* Task requirements
Once the line with "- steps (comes" is found in the data, output it and each following line exactly, up to and including the line with "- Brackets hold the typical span", and nothing before or after.

* Given information
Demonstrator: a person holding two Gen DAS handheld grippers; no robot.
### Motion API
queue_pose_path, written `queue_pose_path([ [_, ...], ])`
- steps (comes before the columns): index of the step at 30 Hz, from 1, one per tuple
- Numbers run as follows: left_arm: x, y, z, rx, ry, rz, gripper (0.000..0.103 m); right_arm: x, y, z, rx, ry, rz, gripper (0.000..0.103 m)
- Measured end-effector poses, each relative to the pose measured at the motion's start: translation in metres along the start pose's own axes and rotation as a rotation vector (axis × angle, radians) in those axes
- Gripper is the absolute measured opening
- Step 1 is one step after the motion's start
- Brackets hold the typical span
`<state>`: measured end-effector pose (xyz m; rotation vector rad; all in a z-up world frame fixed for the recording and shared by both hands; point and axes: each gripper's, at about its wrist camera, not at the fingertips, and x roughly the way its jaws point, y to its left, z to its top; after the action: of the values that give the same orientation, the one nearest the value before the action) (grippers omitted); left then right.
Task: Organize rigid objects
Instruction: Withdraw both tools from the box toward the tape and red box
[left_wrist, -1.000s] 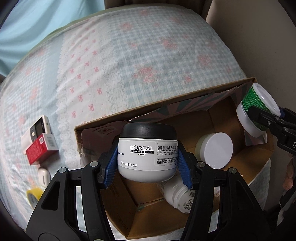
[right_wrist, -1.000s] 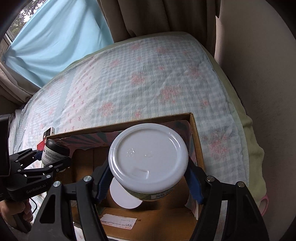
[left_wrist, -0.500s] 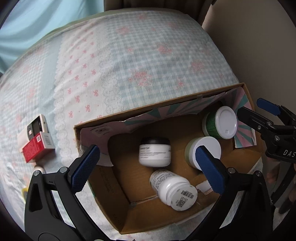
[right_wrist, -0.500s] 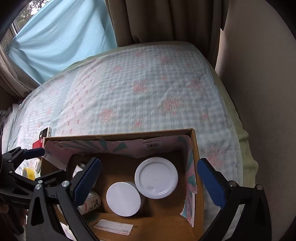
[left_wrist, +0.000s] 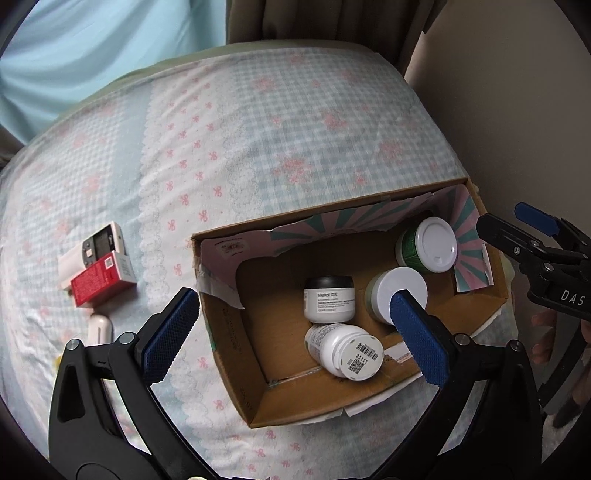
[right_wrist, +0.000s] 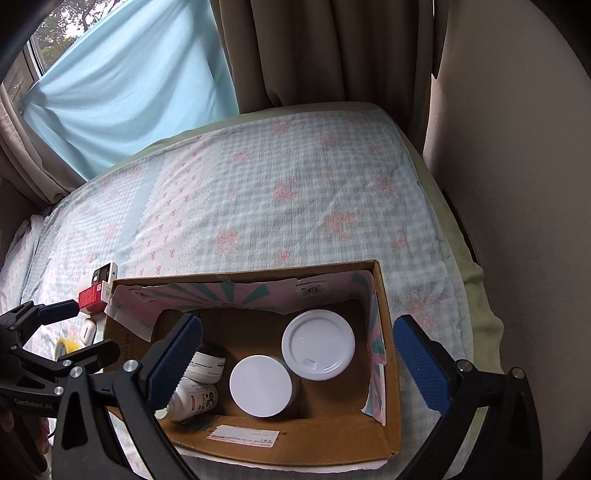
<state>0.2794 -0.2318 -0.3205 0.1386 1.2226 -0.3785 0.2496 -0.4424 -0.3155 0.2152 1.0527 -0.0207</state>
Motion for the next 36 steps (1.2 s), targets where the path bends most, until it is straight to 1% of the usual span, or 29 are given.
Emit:
queue_pose_path([
  [4, -0.023, 0.0, -0.007, -0.007, -0.022, -0.018, 0.103, -0.021, 0.006, -0.002, -0.011, -0.017, 0.0, 0.103],
  [8, -0.056, -0.001, -0.016, -0.021, -0.065, -0.047, 0.103, -0.05, 0.013, -0.007, -0.035, -0.049, -0.011, 0.103],
  [12, -0.093, 0.001, -0.031, -0.038, -0.106, -0.02, 0.103, -0.077, 0.02, -0.012, -0.037, -0.061, 0.009, 0.103],
  [14, -0.112, 0.007, -0.041, -0.061, -0.123, -0.015, 0.103, -0.09, 0.025, -0.015, -0.044, -0.062, 0.027, 0.103],
  [16, -0.128, 0.015, -0.053, -0.082, -0.133, 0.008, 0.103, -0.102, 0.034, -0.018, -0.066, -0.075, 0.034, 0.103],
  [21, -0.162, 0.046, -0.091, -0.134, -0.164, 0.085, 0.103, -0.125, 0.064, -0.024, -0.138, -0.093, 0.069, 0.103],
  [25, -0.178, 0.082, -0.126, -0.239, -0.163, 0.155, 0.103, -0.131, 0.097, -0.025, -0.22, -0.075, 0.135, 0.103],
  [29, -0.186, 0.121, -0.164, -0.351, -0.145, 0.182, 0.103, -0.134, 0.137, -0.023, -0.322, -0.079, 0.199, 0.103],
  [32, -0.191, 0.146, -0.188, -0.407, -0.132, 0.215, 0.103, -0.13, 0.172, -0.02, -0.418, -0.071, 0.226, 0.103],
  [36, -0.189, 0.178, -0.213, -0.469, -0.107, 0.239, 0.103, -0.119, 0.214, -0.013, -0.501, -0.048, 0.289, 0.103],
])
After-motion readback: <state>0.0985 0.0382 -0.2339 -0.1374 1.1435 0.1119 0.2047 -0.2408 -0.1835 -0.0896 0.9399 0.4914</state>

* Result of this exercise
- steps (comes before the columns): index of the step at 30 Hz, from 1, one per tuple
- Numbers run as follows: left_arm: x, y, z, rx, ry, rz, gripper (0.000..0.103 m); right_arm: x, y, z, rx, ry, rz, gripper (0.000..0.103 m)
- Measured end-effector poses, each relative to the pose measured at the motion's start: translation in metres along the start pose's own axes and rotation as a rotation vector (axis × angle, radians) in those axes
- Gripper is the absolute measured opening
- Step 1 is one step after the motion's start
- Brackets hold the typical span

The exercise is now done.